The researchers started with coated streptavidin polystyrene nanoparticles containing a mixture of biotinylated anti-κ antibody and the TLR ligand CpG. The team showed that by treating the patient derived B cells with the coated nanoparticles and the appropriate antigen. In short, CpG oligonucleotides are only internalized into those B cells that recognize the specific antigen coated, and these cells are therefore the only ones in which TLR9 is activated to induce their proliferation and development into antibody-secreting plasma cells. 

The team has shown that the results are replicable when done with different bacterial and viral antigens (such as tetanus toxoid and proteins from several strains of influenza A, HIV gp120). The studied showed specifically that in vitro stimulation of memory B cells with particulate antigen-CpG selectively enriched the frequency of CD27hi/CD38hi antigen-specific plasma cells irrespective of the nature of the antigen that was chosen. So technically in proof, this method can be applied to any antigen. Further, it was achieved in a very short time, almost a week.

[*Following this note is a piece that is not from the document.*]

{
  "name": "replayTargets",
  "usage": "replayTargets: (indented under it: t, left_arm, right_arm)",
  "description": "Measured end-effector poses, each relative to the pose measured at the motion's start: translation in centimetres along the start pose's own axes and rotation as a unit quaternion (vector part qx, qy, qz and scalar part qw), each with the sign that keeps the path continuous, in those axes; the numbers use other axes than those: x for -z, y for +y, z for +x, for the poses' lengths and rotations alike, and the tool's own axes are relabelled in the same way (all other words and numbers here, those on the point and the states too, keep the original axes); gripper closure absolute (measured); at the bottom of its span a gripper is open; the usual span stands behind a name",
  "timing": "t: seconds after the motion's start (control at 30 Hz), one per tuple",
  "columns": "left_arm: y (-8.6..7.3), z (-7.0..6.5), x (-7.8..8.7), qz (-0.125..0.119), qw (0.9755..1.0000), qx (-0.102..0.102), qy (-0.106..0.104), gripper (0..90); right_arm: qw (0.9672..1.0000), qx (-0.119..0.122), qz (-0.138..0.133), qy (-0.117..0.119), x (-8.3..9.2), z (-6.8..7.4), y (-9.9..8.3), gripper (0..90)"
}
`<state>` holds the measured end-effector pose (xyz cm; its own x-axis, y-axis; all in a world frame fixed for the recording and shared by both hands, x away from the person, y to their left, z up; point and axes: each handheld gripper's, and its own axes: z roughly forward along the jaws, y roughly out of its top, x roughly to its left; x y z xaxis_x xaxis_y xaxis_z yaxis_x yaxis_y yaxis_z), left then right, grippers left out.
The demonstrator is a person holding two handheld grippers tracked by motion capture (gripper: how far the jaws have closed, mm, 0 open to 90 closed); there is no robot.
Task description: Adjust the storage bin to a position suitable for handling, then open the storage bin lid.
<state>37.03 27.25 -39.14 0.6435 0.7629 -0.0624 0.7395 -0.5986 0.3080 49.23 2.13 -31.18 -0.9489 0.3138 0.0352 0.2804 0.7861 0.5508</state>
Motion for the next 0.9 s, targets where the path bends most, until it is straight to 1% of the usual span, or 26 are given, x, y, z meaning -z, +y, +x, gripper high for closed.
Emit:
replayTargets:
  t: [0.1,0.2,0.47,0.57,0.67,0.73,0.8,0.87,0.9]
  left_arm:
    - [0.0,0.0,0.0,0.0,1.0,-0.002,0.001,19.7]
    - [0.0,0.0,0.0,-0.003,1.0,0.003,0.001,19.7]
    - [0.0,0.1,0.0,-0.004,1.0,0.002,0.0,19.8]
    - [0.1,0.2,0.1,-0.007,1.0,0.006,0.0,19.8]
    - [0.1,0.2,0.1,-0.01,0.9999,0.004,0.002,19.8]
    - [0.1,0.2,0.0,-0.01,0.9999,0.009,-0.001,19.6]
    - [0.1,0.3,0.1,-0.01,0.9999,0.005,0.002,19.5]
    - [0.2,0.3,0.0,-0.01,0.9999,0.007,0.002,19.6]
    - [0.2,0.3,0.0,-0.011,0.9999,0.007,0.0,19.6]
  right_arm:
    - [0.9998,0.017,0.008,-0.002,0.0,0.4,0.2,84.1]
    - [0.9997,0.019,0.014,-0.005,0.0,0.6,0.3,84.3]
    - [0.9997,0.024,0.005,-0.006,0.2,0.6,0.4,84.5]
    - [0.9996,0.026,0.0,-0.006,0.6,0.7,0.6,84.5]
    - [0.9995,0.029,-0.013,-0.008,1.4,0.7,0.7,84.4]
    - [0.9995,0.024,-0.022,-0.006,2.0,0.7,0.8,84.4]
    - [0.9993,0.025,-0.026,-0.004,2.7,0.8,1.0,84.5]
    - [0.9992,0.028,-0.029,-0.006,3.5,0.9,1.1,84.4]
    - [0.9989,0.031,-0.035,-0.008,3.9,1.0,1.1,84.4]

This novel method is much superior to several other methods such as phage display, EBV immortalization, yeast display, and humanized animal models since it doesn't rely on a large scale screening and identification. Basically, this method allows for selective stimulation of memory B cells from healthy donors, leading to proliferation and differentiation into plasma cells that produce antigen-specific antibodies, even in antigen-naive donors (They demonstrated by showing you could develop antibodies against HIV from cells derived from HIV negative donors), which means making therapeutic vaccines (Antibodies) could be very fast.

As Facundo Batista explains, "Specifically, it should allow the production of these antibodies within a shorter time frame in vitro and without the need for vaccination or blood/serum donation from recently infected or vaccinated individuals. In addition, our method offers the potential to accelerate the development of new vaccines by allowing the efficient evaluation of candidate target antigens."


Irene Sanjuan Nandin, Carol Fong, Cecilia Deantonio, Juan A. Torreno-Pina,Simone Pecetta, Paula Maldonado, Francesca Gasparrini, Jose Ordovas-Montanes, Samuel W. Kazer, Svend Kjaer, Daryl W. Borley, Usha Nair, Julia A. Coleman, Daniel Lingwood, Alex K. Shalek Eric Meffre, Pascal Poignard, Dennis R. Burton, and Facundo D. Batista. Novel in vitro booster vaccination to rapidly generate antigen-specific human monoclonal antibodies. The Journal of Experimental Medicine, 2017 DOI: 10.1084/jem.20170633.

Eckl-Dorna J, Batista F. BCR-mediated uptake of an antigen linked to TLR9 ligand stimulates B-cell proliferation and antigen-specific plasma cell formation. Blood. 2009;113(17):3969-3977.